Con todo, la ley Chacón, que regula por vez primera el derecho de los militares a formar asociaciones profesionales para la defensa de sus derechos, ha obtenido un amplísimo apoyo, muy superior a la mayoría absoluta que necesitaba dado su carácter orgánico: 305 votos a favor, ninguno en contra y 10 abstenciones (de CiU y Rosa Díez). Chacón, que cuando anunció esta ley en la Pascual Militar del año pasado la condicionó a que fuera fruto del consenso, ya tenía asegurados los votos del PP, con el que pactó desde el principio. Pero el miércoles por la noche consiguió in extremis sumar el apoyo de Izquierda Unida, cuyo diputado, Gaspar Llamazares, ha expresado esta mañana su "moderada satisfacción" por las mejoras introducidas en el texto.

El Ministerio de Defensa ha accedido a presentar en seis meses una propuesta de reforma de la Ley de la Carrera Militar de 2007 que aborde un periodo transitorio de aplicación del nuevo sistema de evaluación para el ascenso, motivo de polémica al relegar el tradicional criterio de la antigüedad. No obstante, el PSOE ha logrado que, antes de abordar la reforma, la Comisión de Defensa del Congreso deba aprobar un dictamen al respecto, por lo que será imposible cumplir el plazo de seis meses. No será la única ley que se modifique. El Gobierno se ha comprometido a presentar en breve un nuevo código disciplinario de las Fuerzas Armadas que, este sí, debe ver la luz antes del final de la legislatura.

Entre las modificaciones introducidas a última hora destaca el hecho de que las asociaciones profesionales de los militares no deban revalidar cada año que tienen afiliados suficientes para formar parte del Consejo de Personal, organismo asesor que emitirá informes previos aunque no vinculantes sobre todas las normas que afecten a los militares; o el hecho de que el Observatorio de la Vida Militar puede realizar informes sobre las condiciones de vida en los cuarteles a instancia de parte.

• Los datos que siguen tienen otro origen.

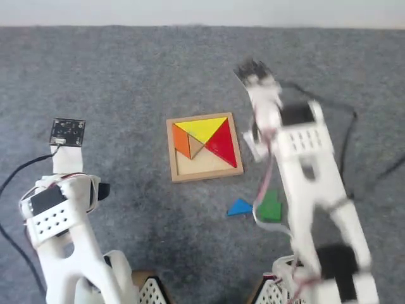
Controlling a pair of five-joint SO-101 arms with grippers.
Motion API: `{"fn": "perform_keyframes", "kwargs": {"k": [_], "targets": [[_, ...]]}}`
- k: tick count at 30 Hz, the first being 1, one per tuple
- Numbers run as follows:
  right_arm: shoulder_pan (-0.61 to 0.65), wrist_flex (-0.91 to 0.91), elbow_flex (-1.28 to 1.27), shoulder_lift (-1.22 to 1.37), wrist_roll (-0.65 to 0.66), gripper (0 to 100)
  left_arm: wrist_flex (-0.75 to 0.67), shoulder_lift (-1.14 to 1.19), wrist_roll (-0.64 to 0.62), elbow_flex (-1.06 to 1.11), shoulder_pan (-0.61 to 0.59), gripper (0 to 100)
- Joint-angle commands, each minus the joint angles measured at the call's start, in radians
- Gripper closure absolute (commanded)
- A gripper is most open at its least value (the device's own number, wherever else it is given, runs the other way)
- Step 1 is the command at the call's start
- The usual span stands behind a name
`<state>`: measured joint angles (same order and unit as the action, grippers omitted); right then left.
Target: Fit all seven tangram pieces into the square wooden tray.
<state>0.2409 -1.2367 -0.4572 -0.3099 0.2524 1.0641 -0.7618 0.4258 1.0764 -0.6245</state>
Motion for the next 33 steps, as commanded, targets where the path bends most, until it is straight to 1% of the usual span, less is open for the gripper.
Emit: {"fn": "perform_keyframes", "kwargs": {"k": [1,2,4,8,10,12,15,19,22,28,33], "targets": [[-0.041,0.183,-0.396,-0.257,-0.14,98.5,0.002,-0.021,-0.009,-0.004,0.008,72],[-0.051,0.196,-0.433,-0.289,-0.183,97.6,0.002,-0.021,-0.009,-0.004,0.009,72],[-0.084,0.177,-0.454,-0.325,-0.238,92.4,0.002,-0.021,-0.009,-0.004,0.011,72],[-0.09,0.067,-0.462,-0.282,-0.322,74.7,0.002,-0.023,-0.009,-0.004,0.011,72],[-0.09,0.065,-0.463,-0.223,-0.342,69.7,0.002,-0.023,-0.009,-0.004,0.011,72],[-0.084,0.065,-0.453,-0.153,-0.347,70.1,0.003,-0.023,-0.009,-0.004,0.011,72],[-0.027,0.061,-0.417,-0.039,-0.367,72.6,0.003,-0.023,-0.009,-0.004,0.011,72],[0.074,0.07,-0.356,0.104,-0.509,77.2,0.003,-0.023,-0.009,-0.004,0.011,72],[0.099,0.073,-0.296,0.194,-0.601,80.5,0.003,-0.023,-0.009,-0.004,0.011,72],[0.093,0.113,-0.279,0.3,-0.608,81.5,0.002,-0.023,-0.009,-0.004,0.011,72],[0.094,0.113,-0.278,0.308,-0.606,81.5,0.005,-0.025,-0.009,-0.004,0.011,72]]}}
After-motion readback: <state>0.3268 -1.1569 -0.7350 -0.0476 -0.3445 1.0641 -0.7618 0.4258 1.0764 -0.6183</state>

Chacón ha tomado la palabra al final del debate para asegurar que, con esta ley, la sociedad española "salda una deuda"con los miembros de las Fuerzas Armadas, que durante tres décadas han apoyado el sistema democrático sin disfrutar de muchos de los derechos que este conlleva, y ha concluido que, a partir de hoy, estos "son igual de militares que siempre pero más ciudadanos". Aunque ha agradecido a todos los grupos su apoyo, ha tenido una mención especial para Llamazares, cuyo cambio ha sido decisivo para arrastrar a otros.

El pleno ha sido seguido desde la tribuna de invitados por altos mandos de las Fuerzas Armadas y por representantes de las asociaciones, como el presidente de la Asoción Unificada de Militares Españoles (AUME), Jorge Bravo, quien en su día sufrió arrestos por reclamar algunos de los derechos reconocidos en esta ley.